Tracy lo miró un largo instante.

– Si eso es lo que quieres… -dijo con voz suave.

Jeff la abrazó y comenzó a reír.

– Me pregunto si no deberíamos enviar un anuncio formal de nuestro retiro a la Policía.

Tracy soltó una carcajada.

Gunther Hartog llamó al día siguiente, en un momento en que Jeff había salido.

– ¿Cómo te sientes, Tracy?

– Espléndidamente, Gunther.

Desde que se enteró de lo sucedido, Gunther llamaba todos los días. Tracy había decidido no contarle todavía la noticia de su casamiento. Quería conservar un tiempo el secreto para sí.

– ¿Os lleváis bien Jeff y tú?

Tracy sonrió.

– A las mil maravillas.

– ¿Te interesaría la posibilidad de volver a trabajar juntos?

Tracy supo que no tenía más remedio que decírselo.

– Gunther… Jeff y yo pensamos retirarnos.

Hubo un momento de silencio.

– No comprendo.

– La idea fue de Jeff, y yo acepté. No queremos más riesgos.

– ¿Y si te digo que el negocio que pensaba proponeros os reportaría dos millones de dólares sin riesgo alguno?

– Me reiría mucho, Gunther.

– Hablo en serio, querida. Deberéis viajar a Amsterdam y…

– Tendrás que buscar a otros, Gunther.

Él suspiró.

– Me temo que no existe ninguna persona capaz de hacerlo. ¿No considerarás la posibilidad, al menos?

– De acuerdo, pero te anticipo que de nada valdrá.

– Esta noche llamaré de nuevo. Avísale a Jeff.

Cuando regresó Jeff, Tracy le relató su charla.

– ¿Le dijiste que queremos ser ciudadanos respetuosos de la ley?

– Por supuesto que sí, querido.
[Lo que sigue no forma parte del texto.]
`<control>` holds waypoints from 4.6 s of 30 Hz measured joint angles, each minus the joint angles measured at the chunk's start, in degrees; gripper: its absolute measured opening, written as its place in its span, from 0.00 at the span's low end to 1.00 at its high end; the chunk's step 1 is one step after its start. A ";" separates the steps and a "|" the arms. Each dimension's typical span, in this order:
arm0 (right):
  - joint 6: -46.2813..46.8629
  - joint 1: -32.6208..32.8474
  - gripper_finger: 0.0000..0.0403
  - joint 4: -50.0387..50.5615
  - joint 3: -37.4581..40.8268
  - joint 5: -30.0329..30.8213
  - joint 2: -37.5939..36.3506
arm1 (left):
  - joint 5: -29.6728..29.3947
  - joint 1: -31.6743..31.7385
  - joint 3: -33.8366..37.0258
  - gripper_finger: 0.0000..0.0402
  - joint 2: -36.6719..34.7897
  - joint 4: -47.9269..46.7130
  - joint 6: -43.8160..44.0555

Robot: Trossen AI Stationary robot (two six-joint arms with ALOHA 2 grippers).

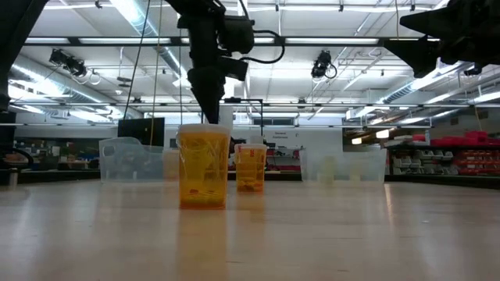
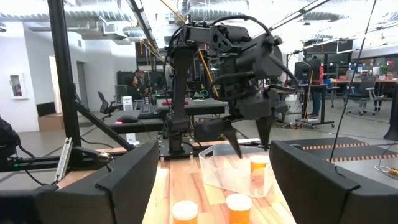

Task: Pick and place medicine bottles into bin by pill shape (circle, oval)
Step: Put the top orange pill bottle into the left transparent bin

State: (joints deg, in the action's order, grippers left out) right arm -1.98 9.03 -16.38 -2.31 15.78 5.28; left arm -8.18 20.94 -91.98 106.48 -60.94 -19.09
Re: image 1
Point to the silver ceiling air duct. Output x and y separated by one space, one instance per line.
136 15

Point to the clear plastic bin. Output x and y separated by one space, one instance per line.
340 171
133 164

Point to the white wall sign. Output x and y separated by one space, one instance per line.
304 138

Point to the orange pill bottle white cap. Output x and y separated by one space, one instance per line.
250 169

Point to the white pillar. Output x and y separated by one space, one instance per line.
228 115

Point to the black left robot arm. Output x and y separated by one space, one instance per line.
15 39

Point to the black ceiling camera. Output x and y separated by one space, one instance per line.
322 64
472 71
67 62

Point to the shelf of red storage bins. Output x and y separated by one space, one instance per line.
474 137

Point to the small grey post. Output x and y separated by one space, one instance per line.
13 177

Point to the black monitor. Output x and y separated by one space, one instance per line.
140 132

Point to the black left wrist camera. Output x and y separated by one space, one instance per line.
236 35

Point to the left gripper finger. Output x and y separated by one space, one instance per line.
218 101
203 101

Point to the rack of grey storage bins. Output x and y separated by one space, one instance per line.
422 164

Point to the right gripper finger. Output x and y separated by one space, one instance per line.
441 23
422 54

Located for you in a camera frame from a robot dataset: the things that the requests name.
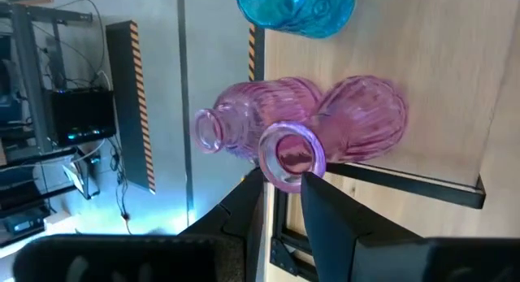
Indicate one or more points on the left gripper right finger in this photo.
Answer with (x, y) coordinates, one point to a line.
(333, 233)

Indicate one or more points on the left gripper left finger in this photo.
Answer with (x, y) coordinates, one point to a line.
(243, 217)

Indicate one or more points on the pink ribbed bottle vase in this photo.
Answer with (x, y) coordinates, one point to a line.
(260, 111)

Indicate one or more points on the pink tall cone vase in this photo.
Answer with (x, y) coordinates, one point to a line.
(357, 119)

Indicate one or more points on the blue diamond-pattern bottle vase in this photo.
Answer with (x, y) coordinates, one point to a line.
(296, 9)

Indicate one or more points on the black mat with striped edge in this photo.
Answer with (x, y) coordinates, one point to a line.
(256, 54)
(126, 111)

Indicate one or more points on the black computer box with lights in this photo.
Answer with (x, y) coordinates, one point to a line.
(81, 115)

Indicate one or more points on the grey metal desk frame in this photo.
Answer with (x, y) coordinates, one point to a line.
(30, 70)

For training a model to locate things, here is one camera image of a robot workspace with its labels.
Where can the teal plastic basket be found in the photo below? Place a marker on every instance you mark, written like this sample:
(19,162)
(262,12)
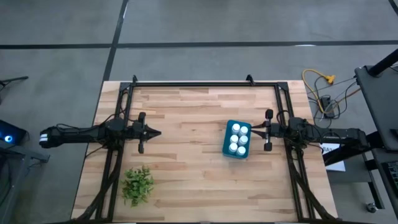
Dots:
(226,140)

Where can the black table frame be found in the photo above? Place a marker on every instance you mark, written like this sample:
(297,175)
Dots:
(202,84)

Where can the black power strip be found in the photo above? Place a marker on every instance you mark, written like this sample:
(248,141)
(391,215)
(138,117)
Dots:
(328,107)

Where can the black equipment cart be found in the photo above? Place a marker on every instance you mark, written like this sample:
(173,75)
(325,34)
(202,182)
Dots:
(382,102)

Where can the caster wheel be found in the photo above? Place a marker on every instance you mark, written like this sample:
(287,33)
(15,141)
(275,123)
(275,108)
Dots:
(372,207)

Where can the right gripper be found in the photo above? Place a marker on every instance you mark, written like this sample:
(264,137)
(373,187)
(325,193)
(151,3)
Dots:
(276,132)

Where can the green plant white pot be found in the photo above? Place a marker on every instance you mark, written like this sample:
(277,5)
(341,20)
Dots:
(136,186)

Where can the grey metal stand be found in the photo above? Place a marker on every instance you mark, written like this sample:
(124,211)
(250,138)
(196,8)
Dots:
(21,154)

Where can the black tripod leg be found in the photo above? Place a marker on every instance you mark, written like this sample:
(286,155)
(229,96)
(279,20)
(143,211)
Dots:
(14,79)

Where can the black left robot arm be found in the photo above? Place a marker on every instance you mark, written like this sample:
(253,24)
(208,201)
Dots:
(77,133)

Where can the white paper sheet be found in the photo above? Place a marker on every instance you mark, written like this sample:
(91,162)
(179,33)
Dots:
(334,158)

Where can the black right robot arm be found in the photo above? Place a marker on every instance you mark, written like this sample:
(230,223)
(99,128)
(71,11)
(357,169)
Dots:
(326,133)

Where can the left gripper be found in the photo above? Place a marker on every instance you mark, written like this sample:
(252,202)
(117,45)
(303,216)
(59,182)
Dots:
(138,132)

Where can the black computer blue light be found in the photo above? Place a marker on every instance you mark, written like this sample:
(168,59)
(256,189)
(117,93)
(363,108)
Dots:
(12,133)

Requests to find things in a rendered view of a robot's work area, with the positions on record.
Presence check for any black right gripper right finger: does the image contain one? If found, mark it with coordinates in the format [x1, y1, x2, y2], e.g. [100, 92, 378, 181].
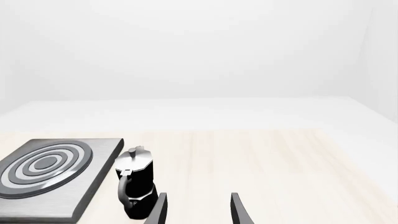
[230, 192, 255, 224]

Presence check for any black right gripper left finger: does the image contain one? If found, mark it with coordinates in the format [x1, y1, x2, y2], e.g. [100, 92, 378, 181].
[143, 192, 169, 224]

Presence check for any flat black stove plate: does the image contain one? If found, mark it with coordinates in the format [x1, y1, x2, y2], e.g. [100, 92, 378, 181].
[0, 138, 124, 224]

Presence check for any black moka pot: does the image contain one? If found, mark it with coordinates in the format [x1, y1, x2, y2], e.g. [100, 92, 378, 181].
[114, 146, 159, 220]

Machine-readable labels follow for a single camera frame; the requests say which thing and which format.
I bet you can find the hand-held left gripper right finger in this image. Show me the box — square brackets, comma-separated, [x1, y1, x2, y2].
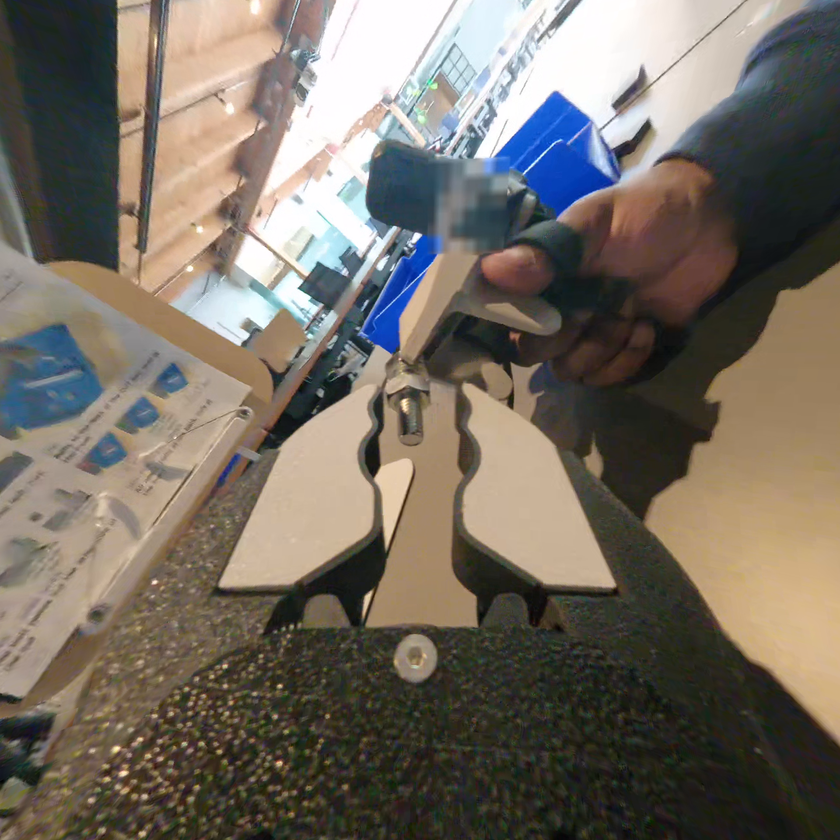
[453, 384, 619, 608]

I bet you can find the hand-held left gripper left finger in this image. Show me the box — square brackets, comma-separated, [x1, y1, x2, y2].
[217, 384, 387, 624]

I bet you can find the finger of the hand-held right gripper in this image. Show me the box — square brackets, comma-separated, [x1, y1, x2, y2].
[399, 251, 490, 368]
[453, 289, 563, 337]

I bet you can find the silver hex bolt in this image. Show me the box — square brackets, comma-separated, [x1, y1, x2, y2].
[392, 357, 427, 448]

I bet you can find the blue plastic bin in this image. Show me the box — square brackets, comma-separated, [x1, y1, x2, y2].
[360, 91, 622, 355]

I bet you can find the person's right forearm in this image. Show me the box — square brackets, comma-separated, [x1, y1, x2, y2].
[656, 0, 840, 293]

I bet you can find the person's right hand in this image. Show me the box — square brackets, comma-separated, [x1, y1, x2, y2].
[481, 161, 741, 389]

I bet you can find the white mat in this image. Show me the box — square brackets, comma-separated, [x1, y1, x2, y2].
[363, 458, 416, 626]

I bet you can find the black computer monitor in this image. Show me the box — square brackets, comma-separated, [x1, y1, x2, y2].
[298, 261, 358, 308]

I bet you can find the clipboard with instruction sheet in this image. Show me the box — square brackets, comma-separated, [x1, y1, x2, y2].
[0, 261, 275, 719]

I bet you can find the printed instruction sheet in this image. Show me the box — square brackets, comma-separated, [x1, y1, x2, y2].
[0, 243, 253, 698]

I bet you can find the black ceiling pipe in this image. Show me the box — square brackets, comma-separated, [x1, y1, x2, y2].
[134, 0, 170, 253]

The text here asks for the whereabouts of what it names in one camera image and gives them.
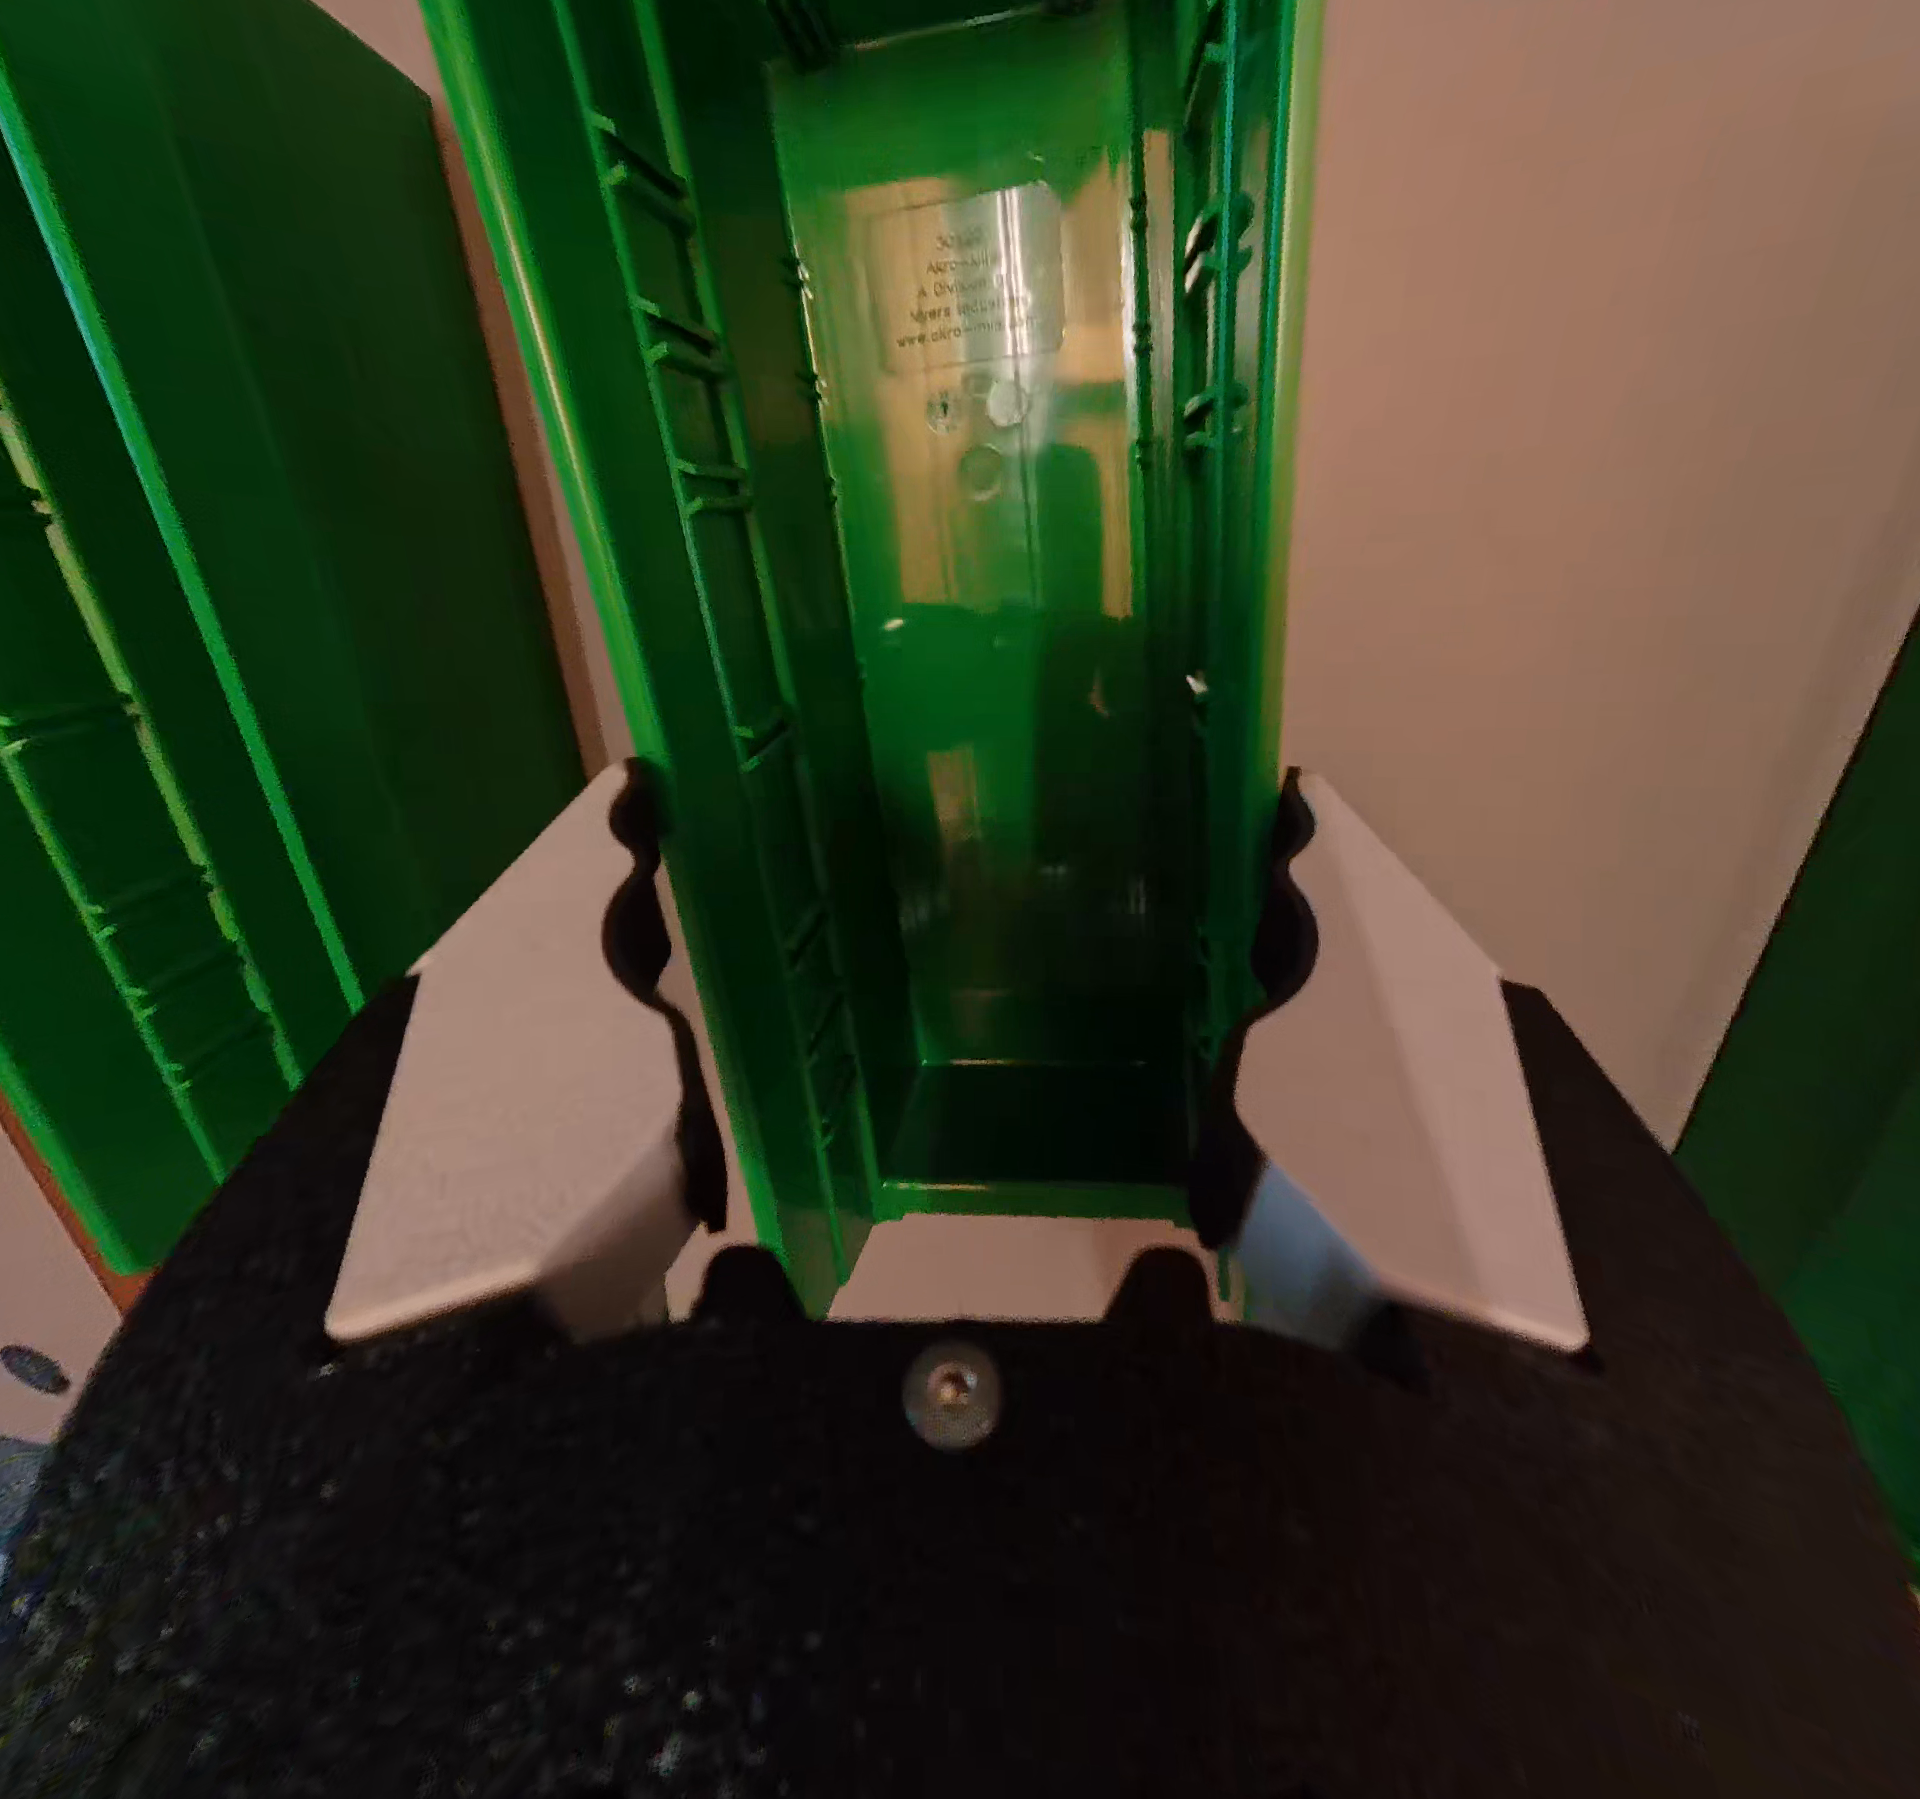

Le propuse que se buscara a otro.

– Pero no quiso.

– Insistió en que nadie más puede hacerlo. Dijo que se trata de una empresa sin riesgos y que podríamos embolsarnos dos millones de dólares por el trabajito.

– Lo cual significa que habrá por lo menos doscientos guardias con ametralladoras.

Tracy rió con picardía.

– ¿No deberíamos al menos averiguar qué nos propone?

– Tracy, convinimos que…

– De todos modos tendremos que ir a Amsterdam, ¿no?

– Sí, pero…

– Bueno, mientras estemos allí, querido, ¿por qué no escuchamos el plan de Gunther?

Jeff la miró con suspicacia.

– Quieres hacerlo, ¿verdad?

– ¡Desde luego que no! Pero no perdemos nada con dejarlo hablar…

Al día siguiente fueron en coche a Amsterdam y se alojaron en el «Hotel Amstel». Gunther Hartog viajó desde Londres para encontrarse con ellos.

Consiguieron sentarse juntos, como despreocupados turistas, en la lancha que recorre los canales.

– Me alegro muchísimo que vayáis a casaros. Mis más sinceras felicitaciones.

– Gracias, Gunther -dijo Tracy, conmovida.